Riproponiamo un articolo di Lucio Lombardo Radice
apparso sul n°1 di Rinascita del 1948.


Di mese in mese, di anno in anno aumenta l'angoscia, l'amarezza, la sfiducia tra coloro che, in Italia, dedicano la loro attività alla ricerca scientifica. La loro posizione diviene di giorno in giorno più difficile: preziose e insostituibili energie si logorano e si perdono in un lotta sfibrante.

Le Università, che sono tradizionalmente in Italia il centro della ricerca scientifica, non garantiscono in alcun modo, a nessun ricercatore un minimo per vivere.

Non possono essere infatti considerati sufficienti per vivere neppure gli stipendi delle categorie relativamente privilegiate, e cioè dei professori e degli assistenti di ruolo. Un assistente di ruolo ad esempio, prende, al vertice della sua carriera, appena 30mila lire mensili: cioè esattamente la metà del minimo indispensabile in una grande città, per mantenere modestamente una famiglia e sostenere le indispensabili spese di studio. Se poi consideriamo il trattamento economico del personale ricercatore non di ruolo le cifre suonano addirittura beffa. Per una gravosa e delicata attività di lezioni, esercitazioni, assistenza ad esami l'Istituto fisico di Roma era costretto a dare, per mancanza di fondi, a un valoroso gruppo di giovani assistenti non di ruolo, l'elemosina di tremila (!) lire al mese. Altri gruppi di assistenti in incerta e ambigua posizione, percepiscono 15-20 mila lire al mese. E' da notare che da 8 anni non si sono più avuti concorsi per entrare nei ruoli come assistente: e quindi tutti i giovani ricercatori al di sotto dei 30 anni sono necessariamente in situazione miserabile e precaria.
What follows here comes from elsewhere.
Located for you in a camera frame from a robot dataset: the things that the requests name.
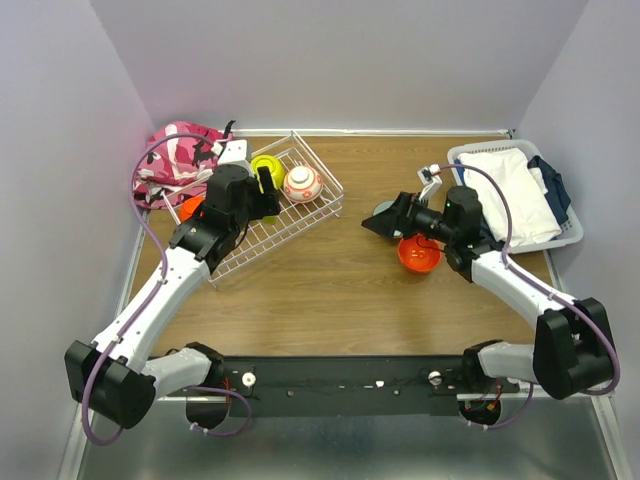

Il lavoro, mal pagato o semi-gratuito, è massacrante. Non tanto e non solo per le lezioni e le esercitazioni, ma per gli esami. Si può affermare senza esagerare che professori e assistenti di fisica, matematica, chimica, biologia, ecc. dedicano due-tre mesi all'anno agli esami universitari nei grandi centri. In ondate successive, migliaia di studenti da esaminare travolgono gli sparuti drappelli degli insegnanti, interrompono per settimane ogni possibile attività di studio e di ricerca.

I mezzi, come è noto, sono poi assolutamente insufficienti. Nei laboratori e negli Istituti grandi il ricercatore deve fare tutto da se, con mezzi di fortuna: deve essere elettricista e meccanico, preparatore chimico e falegname, calcolatore e uomo di fatica. L'aumento del bilancio del Consiglio nazionale delle ricerche dai 64 milioni dell'esercizio 1945-46, ai 200 dell'esercizio 1946-47 ed ai 250 dell'esercizio in corso non è una soluzione, non è un risanamento: è appena una boccata d'ossigeno a un moribondo. Di questo passo, dove andremo a finire?

"Dove andremo a finire?" è la domanda angosciosa, assillante, sempre più angosciosa, sempre più assillante che ogni giorno si ripete chi si dedica alla ricerca scientifica. La scienza italiana va alla deriva: se non si provvede subito, l'Italia decadrà rapidamente fino a diventare una nazione di secondo o terzo piano, dal punto di vista scientifico: una Spagna, una Grecia. Diverrà, come ha detto Gustavo Colonnetti in un recente discorso del quale parleremo di nuovo tra breve, "l'ultimo dei paesi civili". Non è ancora così, perché tenacemente, direi eroicamente, gruppi di scienziati di valore tengono duro, procedono: ma, lasciati ancora così e senza aiuto, non potranno resistere a lungo. Seguiranno la via di Fermi e di Rosetti, di Occhialini e di Segre e di Pontecorvo e di Rossi, di Raccà e di Luria, di Wick e di Persico e dei tanti e tanti meno famosi, più giovani scienziati italiani che non hanno saputo o potuto resistere: andranno in America. Per non intristire nella miseria e nell'isolamento, per non restare alla retroguardia della scienza.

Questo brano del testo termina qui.